Expected behavior
Symptoms:
ARP Snooping = enabled
VMware tool = disabled
TOFU = disabled
ARP Binding Limit = 1
ARP ND Binding Limit Timeout = 10 (Minutes)
VM1 - web-sv-02a
IP - 172.16.10.18
VNI - 67589
Mac - 00:50:56:ae:92:cd
Host - sa-esxi-05.vclass.local
VM2 - web-sv-01a
IP - 172.16.10.19
VNI - 67589
Mac - 00:50:56:ae:11:91
Host- sa-esxi-04.vclass.local
ARP entries on both the hosts respectively
sa-esxi-05.vclass.local> get logical-switch 67589 arp-table
Logical Switch ARP Table
--------------------------------------------------
Host Kernel Entry
==================================================
IP MAC Flags
LCP Remote Entry
==================================================
IP MAC
172.16.10.19 00:50:56:ae:11:91
LCP Local Entry
==================================================
IP MAC
172.16.10.18 00:50:56:ae:92:cd
sa-esxi-04.vclass.local> get logical-switch 67589 arp-table
Logical Switch ARP Table
--------------------------------------------------
Host Kernel Entry
==================================================
IP MAC Flags
LCP Remote Entry
==================================================
IP MAC
172.16.10.18 00:50:56:ae:92:cd
LCP Local Entry
==================================================
IP MAC
172.16.10.19 00:50:56:ae:11:91
With changed IP as below -- (This is the scenario where both VM1 and VM2 IP's are changed respectively as below)
VM1 172.16.10.18 - 172.16.10.19 (Changed IP) - 00:50:56:ae:92:cd
VM2 172.16.10.19 - 172.16.10.20 (Changed IP) - 00:50:56:ae:11:91
Now initiate the traffic by pinging default G/W from respective VM's.
Below are updated ARP entries on both the hosts respectively --
sa-esxi-05.vclass.local> get logical-switch 67589 arp-table
Logical Switch ARP Table
--------------------------------------------------
Host Kernel Entry
==================================================
IP MAC Flags
LCP Remote Entry
==================================================
IP MAC
172.16.10.20 00:50:56:ae:11:91
LCP Local Entry
==================================================
IP MAC
172.16.10.18 00:50:56:ae:92:cd --->> Stale entry as this shall take 10 minutes to expire according to ARP ND Binding Limit Timeout = 10
172.16.10.19 00:50:56:ae:92:cd --->> Correct entry
sa-esxi-04.vclass.local> get logical-switch 67589 arp-table
Logical Switch ARP Table
--------------------------------------------------
Host Kernel Entry
==================================================
IP MAC Flags
LCP Remote Entry
==================================================
IP MAC
172.16.10.18 00:50:56:ae:92:cd --->> Stale entry as this shall take 10 minutes to expire according to ARP ND Binding Limit Timeout = 10
172.16.10.19 00:50:56:ae:92:cd --->> Correct entry
LCP Local Entry
==================================================
IP MAC
172.16.10.19 00:50:56:ae:11:91 --->> Stale entry as this shall take 10 minutes to expire according to ARP ND Binding Limit Timeout = 10
172.16.10.20 00:50:56:ae:11:91 --->> Correct entry
With these ARP entries on respective hosts, VM traffic will be impacted until the old ARP entries are expired.

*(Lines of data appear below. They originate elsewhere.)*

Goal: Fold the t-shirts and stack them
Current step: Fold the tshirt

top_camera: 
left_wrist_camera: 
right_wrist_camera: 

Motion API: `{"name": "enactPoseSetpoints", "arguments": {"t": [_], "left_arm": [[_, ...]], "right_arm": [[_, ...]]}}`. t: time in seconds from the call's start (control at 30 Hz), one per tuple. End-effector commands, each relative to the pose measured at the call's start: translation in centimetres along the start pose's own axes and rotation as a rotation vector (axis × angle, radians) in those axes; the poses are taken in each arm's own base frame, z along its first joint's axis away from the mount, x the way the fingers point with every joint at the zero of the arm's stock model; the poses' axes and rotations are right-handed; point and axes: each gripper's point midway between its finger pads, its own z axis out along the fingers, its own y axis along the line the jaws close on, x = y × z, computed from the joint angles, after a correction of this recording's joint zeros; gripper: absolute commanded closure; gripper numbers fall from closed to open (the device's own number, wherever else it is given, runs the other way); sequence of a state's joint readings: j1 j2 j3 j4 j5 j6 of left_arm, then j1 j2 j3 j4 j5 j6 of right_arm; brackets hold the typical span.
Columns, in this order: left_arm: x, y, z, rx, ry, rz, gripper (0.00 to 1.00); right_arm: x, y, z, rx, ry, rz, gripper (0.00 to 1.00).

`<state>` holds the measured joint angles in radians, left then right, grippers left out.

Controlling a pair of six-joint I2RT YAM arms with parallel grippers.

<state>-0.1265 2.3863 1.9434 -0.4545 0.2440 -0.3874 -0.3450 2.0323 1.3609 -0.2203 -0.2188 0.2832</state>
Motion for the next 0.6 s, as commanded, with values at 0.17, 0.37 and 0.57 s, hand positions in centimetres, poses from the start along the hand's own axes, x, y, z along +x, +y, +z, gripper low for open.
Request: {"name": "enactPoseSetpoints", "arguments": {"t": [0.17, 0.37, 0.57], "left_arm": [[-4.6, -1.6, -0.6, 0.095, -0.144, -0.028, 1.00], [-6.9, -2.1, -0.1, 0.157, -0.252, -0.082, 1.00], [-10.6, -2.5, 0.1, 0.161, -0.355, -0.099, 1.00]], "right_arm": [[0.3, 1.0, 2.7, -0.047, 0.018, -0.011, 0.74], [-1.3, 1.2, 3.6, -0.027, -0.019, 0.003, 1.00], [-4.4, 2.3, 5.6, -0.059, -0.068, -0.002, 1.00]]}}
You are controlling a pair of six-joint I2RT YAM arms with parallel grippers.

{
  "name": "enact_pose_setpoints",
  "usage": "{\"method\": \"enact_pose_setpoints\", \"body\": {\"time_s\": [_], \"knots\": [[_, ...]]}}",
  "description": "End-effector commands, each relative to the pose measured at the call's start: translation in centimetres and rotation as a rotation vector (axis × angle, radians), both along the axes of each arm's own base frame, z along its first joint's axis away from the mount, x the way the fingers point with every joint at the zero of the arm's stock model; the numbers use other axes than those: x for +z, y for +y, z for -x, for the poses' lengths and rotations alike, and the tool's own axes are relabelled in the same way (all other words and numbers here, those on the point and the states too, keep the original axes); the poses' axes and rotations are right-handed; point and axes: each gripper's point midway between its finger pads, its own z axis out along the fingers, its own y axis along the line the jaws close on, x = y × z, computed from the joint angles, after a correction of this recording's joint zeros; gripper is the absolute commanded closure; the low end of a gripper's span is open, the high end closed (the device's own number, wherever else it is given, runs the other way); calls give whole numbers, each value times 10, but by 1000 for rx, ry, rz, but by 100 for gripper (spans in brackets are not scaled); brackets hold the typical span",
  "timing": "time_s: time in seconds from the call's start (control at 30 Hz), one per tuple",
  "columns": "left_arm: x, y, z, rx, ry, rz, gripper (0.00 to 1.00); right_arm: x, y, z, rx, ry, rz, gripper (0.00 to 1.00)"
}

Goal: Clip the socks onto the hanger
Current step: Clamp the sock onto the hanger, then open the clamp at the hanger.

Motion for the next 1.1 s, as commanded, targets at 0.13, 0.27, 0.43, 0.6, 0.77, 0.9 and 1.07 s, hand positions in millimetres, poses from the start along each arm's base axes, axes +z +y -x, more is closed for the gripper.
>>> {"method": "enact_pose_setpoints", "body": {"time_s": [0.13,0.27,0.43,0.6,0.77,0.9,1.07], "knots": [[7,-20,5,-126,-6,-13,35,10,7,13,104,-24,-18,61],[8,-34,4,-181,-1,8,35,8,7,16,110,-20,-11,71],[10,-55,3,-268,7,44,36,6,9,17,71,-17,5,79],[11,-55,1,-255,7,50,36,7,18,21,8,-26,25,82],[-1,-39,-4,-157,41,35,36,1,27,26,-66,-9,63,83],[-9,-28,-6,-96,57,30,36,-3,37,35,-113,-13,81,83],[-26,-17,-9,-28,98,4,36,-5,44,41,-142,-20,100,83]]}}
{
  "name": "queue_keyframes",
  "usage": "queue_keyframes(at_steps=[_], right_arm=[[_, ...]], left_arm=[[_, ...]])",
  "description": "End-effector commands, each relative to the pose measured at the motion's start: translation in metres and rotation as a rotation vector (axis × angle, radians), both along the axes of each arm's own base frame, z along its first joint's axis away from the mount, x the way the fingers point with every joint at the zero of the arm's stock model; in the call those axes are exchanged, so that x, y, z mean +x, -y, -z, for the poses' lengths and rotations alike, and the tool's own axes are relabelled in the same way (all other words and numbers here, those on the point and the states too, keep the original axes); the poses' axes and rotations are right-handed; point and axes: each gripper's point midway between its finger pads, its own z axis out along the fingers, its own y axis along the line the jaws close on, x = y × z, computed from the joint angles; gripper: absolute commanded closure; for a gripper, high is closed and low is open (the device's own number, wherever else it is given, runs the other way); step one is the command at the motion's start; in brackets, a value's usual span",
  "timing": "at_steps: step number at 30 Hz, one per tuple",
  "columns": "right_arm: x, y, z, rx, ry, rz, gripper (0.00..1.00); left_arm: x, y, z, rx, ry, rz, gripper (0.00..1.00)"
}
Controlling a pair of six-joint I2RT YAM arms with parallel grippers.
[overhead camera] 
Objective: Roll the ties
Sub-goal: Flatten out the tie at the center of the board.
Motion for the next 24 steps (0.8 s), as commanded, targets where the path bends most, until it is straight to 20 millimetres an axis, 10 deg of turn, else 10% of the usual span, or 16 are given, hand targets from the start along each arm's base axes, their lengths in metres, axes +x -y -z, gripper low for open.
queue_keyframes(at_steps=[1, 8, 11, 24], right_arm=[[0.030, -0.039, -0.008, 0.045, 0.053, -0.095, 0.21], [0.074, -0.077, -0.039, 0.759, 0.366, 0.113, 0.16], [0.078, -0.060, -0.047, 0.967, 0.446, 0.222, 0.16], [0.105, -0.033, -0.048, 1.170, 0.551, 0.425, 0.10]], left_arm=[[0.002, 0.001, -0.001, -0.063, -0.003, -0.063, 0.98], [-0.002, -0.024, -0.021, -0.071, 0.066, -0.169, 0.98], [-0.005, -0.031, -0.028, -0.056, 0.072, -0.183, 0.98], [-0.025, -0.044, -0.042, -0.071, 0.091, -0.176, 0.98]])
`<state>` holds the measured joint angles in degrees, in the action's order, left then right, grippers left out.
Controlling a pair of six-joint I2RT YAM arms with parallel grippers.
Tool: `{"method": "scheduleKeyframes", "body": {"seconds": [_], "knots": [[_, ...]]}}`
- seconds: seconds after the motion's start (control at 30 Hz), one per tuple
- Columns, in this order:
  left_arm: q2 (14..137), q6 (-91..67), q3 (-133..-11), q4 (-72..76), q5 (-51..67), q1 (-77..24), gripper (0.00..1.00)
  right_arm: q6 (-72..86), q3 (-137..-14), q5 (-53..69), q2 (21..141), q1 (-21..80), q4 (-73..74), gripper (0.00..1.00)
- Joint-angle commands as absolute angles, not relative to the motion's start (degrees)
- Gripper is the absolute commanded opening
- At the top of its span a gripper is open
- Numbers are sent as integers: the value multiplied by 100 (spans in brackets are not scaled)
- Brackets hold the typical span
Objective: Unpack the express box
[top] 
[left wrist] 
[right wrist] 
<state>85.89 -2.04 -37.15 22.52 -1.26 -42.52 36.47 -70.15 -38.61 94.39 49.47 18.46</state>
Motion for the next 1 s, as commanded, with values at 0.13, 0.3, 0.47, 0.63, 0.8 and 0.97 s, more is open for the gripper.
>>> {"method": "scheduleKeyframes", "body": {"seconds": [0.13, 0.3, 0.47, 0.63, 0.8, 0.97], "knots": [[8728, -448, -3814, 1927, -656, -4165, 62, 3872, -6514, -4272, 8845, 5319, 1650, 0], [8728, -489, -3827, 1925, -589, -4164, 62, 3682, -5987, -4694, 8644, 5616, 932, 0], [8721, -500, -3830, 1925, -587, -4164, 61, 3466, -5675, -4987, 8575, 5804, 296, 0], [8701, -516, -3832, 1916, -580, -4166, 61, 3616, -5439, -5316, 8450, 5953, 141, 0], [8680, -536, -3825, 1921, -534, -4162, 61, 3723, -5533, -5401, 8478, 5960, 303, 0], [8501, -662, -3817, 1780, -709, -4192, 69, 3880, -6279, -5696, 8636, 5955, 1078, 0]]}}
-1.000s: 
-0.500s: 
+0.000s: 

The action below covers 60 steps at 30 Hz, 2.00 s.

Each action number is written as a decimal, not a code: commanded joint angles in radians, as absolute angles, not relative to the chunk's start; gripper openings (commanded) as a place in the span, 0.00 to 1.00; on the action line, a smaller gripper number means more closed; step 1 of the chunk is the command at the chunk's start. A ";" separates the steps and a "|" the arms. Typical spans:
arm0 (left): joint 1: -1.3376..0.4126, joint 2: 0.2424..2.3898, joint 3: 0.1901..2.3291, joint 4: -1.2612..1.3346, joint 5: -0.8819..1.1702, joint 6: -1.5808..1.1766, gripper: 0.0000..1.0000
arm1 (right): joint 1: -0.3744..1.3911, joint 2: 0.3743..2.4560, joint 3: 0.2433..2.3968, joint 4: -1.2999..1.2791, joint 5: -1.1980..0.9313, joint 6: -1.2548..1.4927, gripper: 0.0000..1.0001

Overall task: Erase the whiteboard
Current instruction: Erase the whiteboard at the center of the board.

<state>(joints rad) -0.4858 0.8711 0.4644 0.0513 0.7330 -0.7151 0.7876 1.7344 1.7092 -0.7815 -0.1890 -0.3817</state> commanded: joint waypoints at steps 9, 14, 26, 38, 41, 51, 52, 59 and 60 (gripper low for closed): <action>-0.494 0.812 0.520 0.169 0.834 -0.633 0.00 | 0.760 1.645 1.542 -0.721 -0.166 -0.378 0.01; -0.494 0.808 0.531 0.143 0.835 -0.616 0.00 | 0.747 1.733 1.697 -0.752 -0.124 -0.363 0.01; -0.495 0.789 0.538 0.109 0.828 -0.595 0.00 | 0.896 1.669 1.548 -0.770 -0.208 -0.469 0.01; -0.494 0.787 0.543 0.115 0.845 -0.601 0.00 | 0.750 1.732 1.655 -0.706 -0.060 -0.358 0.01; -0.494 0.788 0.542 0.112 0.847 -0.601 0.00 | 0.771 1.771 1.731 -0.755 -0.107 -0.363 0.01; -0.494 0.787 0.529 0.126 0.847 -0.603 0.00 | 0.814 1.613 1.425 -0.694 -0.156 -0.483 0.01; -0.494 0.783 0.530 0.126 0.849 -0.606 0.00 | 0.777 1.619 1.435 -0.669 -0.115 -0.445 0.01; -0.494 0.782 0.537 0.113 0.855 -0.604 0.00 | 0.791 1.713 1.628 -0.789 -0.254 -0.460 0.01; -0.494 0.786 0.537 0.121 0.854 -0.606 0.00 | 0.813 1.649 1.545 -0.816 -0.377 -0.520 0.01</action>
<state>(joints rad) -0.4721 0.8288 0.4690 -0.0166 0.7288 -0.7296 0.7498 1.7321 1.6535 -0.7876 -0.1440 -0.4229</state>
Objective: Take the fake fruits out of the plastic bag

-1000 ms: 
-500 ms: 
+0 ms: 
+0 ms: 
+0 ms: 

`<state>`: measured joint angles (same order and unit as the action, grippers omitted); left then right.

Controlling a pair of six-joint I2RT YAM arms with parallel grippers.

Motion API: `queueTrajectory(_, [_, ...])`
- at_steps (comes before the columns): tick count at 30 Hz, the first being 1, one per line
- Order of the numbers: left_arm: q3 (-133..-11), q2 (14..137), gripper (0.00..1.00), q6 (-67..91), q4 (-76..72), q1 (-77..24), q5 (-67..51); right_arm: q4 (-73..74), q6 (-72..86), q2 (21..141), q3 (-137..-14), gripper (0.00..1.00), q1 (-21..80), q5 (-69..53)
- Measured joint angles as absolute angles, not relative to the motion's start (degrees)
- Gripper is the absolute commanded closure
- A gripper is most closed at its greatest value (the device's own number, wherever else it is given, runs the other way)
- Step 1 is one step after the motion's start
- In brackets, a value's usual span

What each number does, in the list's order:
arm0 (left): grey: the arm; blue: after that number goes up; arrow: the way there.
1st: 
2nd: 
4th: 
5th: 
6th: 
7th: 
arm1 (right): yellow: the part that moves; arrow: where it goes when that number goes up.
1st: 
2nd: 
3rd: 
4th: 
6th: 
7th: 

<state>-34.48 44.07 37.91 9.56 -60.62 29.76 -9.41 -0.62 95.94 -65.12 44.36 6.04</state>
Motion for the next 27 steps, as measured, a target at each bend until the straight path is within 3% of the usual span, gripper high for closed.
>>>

The behavior is expected, i.e. we have to wait until the old IP entry expires, in the case of TOEU.
With the scenario shown above, Since the same MAC exists for 2 IP, if the users ping 172.16.10.20 from one of the vm on host 4, the ping will not be completed and VM traffic will be impacted until the old ARP entries are expired.
This is an expected behavior where Segment profile is applied on a Segment with ARP ND Binding Limit Timeout = 10 (Minutes) and TOEU.
This value can be set between 5-120 Minutes.
Workaround:
The workaround in order to avoid the 10 or 5 minutes waiting do the following before the user changes IP:
1. On ESX hosts, where 67589 is the VNI:
net-vdl2 -l -s nsxvswitch -n 67589 -M ARP -r
2. On VM:
ip neighbor flush all
Once the user does the above, the user can change IP and start to ping.
NOTE: The issue would also exist for Network functions virtualization (NFV) VM with HA functionality. GARP's during HA failover clears the old IP discovery binding.